There are many reasons why people walk at a certain speed, including health, age, and urgency to get somewhere. Many LGBT+ people live in cities, where they might need to make their way around quickly on foot. Whether they're heading to a friend's house, a family gathering, or an event at school, walking quickly can be a great way to save time and avoid traffic.
In addition to these factors, it's important to recognize that people sometimes engage in "code-switching," adjusting their language and behavior to suit different contexts. Gay men, like straight men, may choose to speak in a more feminine or masculine tone depending on the environment and their audience.
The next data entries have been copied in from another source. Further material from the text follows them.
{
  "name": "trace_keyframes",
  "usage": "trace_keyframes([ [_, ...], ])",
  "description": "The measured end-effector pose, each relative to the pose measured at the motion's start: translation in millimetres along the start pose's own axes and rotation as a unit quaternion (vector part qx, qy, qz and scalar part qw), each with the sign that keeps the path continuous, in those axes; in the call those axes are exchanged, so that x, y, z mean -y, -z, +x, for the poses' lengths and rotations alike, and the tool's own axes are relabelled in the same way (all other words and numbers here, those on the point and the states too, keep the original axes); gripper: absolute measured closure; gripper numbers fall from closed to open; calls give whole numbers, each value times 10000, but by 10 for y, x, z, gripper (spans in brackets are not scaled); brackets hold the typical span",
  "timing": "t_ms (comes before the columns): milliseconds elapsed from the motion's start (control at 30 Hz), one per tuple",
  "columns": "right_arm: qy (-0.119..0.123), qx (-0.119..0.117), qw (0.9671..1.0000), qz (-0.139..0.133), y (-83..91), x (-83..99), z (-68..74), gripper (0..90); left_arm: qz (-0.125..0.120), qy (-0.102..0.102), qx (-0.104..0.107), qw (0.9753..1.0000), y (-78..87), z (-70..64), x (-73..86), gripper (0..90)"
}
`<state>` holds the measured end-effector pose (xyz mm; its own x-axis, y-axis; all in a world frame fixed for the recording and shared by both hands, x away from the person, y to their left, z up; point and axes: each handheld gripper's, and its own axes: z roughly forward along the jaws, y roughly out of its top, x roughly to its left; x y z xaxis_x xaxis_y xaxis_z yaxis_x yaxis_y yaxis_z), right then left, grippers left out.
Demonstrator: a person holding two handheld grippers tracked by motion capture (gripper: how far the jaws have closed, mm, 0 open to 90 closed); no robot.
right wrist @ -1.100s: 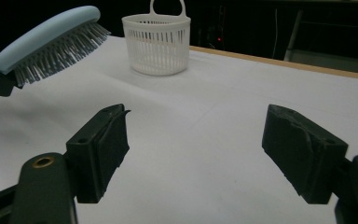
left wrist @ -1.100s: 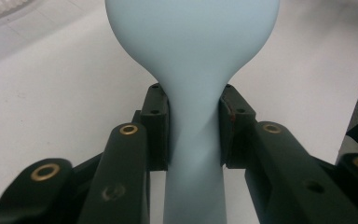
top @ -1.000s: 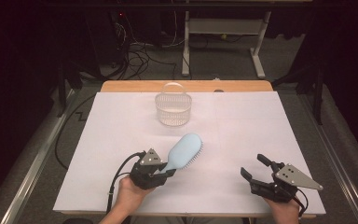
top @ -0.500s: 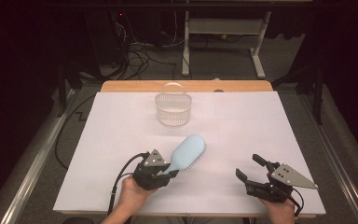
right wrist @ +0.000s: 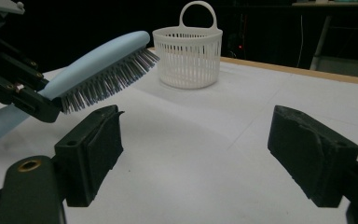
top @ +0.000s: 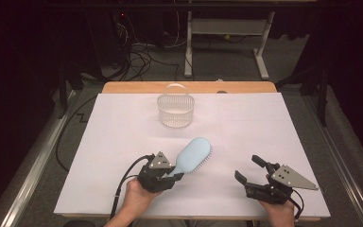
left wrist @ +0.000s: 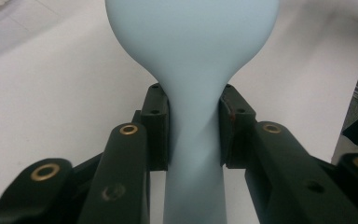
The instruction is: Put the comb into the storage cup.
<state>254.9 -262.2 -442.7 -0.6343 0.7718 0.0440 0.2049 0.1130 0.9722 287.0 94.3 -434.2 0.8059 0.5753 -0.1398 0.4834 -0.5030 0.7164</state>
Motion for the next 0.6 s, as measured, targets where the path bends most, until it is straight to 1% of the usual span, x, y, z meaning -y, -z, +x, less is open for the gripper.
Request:
trace_keyframes([
  [67, -19, -33, 10000, -29, -14, -7, 13, 175, -9, -8, 7, 10000, -3, -9, -8, 675],
  [233, -4, -138, 9999, 33, -65, -14, 53, 173, 16, -48, -16, 10000, -19, -21, -12, 676],
  [600, 15, -272, 9996, 63, -140, -34, 115, 167, 38, -140, 34, 9999, -55, -64, -31, 675],
])
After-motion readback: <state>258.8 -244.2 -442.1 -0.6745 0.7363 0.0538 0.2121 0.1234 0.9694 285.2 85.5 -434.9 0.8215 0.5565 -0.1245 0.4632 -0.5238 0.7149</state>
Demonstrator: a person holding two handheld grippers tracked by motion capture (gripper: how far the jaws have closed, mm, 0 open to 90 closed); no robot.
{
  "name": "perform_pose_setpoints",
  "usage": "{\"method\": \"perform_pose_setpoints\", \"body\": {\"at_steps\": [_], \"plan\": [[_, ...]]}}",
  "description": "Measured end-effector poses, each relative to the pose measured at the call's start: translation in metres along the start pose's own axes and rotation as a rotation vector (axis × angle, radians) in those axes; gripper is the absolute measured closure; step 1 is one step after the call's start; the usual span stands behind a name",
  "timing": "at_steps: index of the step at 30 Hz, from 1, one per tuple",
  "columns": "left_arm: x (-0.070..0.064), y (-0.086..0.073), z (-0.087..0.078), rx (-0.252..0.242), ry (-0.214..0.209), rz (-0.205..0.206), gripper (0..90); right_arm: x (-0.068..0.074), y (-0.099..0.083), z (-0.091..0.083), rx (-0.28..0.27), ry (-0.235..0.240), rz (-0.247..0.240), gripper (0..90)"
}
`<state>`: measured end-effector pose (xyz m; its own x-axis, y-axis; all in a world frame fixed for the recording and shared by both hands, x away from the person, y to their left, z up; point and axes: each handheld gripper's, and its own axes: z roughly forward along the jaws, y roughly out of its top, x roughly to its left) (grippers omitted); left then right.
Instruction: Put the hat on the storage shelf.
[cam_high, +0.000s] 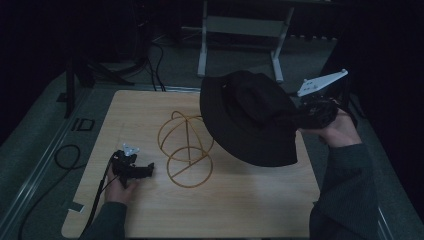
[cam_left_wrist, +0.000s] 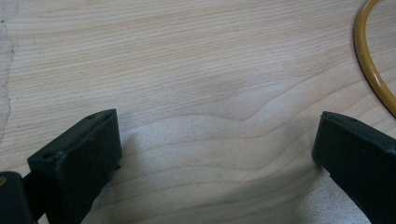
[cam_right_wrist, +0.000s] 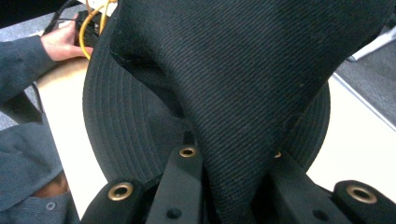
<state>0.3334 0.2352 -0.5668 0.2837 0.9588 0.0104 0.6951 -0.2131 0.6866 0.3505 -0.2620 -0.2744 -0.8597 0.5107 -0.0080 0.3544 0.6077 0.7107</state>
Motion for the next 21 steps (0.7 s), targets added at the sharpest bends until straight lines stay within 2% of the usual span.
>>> {"method": "perform_pose_setpoints", "body": {"at_steps": [17, 21], "plan": [[0.0, 0.0, 0.0, 0.0, 0.0, 0.0, 1.5, 0.012, 0.013, 0.004, -0.029, 0.058, -0.062, 86.0], [0.0, 0.0, 0.0, 0.0, 0.0, 0.0, 1.5, 0.016, 0.017, 0.007, -0.019, 0.073, -0.082, 86.0]]}}
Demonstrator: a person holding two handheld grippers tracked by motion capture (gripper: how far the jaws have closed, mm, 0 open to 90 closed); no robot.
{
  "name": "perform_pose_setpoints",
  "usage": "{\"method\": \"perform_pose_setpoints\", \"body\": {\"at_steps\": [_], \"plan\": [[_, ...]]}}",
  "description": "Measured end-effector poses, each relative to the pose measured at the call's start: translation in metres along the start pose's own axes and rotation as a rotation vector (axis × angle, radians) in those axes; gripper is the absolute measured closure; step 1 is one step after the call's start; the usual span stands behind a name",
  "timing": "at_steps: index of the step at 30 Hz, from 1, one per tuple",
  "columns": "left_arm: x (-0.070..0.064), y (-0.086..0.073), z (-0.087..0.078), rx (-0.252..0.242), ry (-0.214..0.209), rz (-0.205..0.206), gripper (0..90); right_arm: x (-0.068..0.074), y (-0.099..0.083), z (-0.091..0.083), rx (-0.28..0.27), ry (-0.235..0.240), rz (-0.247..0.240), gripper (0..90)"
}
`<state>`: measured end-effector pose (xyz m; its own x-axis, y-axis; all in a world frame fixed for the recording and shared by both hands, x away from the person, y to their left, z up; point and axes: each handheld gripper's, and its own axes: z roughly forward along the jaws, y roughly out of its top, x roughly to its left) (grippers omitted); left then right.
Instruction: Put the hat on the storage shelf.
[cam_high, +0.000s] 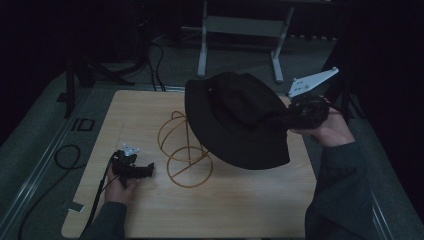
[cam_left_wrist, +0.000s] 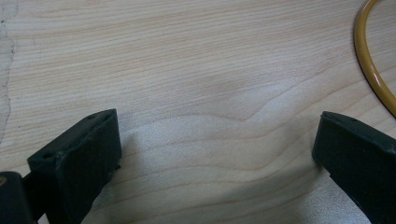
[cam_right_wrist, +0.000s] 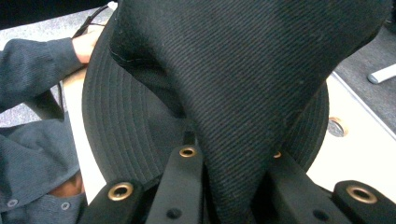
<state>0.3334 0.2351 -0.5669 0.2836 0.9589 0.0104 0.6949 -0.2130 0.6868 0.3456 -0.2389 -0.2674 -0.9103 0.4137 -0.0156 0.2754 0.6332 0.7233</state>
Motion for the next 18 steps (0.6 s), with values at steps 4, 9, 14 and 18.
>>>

It's not necessarily a reflection of their sexual orientation, but it can be a part of their overall persona and social identity.
While good-natured memes and self-deprecating stereotypes can help bring communities together, they shouldn't replace thoughtful responses to harmful anti-LGBT stereotypes. When a student asks you about homosexuality, it's important to take some time to think about your response. Be honest and informative, but also be willing to practice different answers with colleagues. Doing so will help you feel comfortable with the question and set a welcoming tone in your classroom community.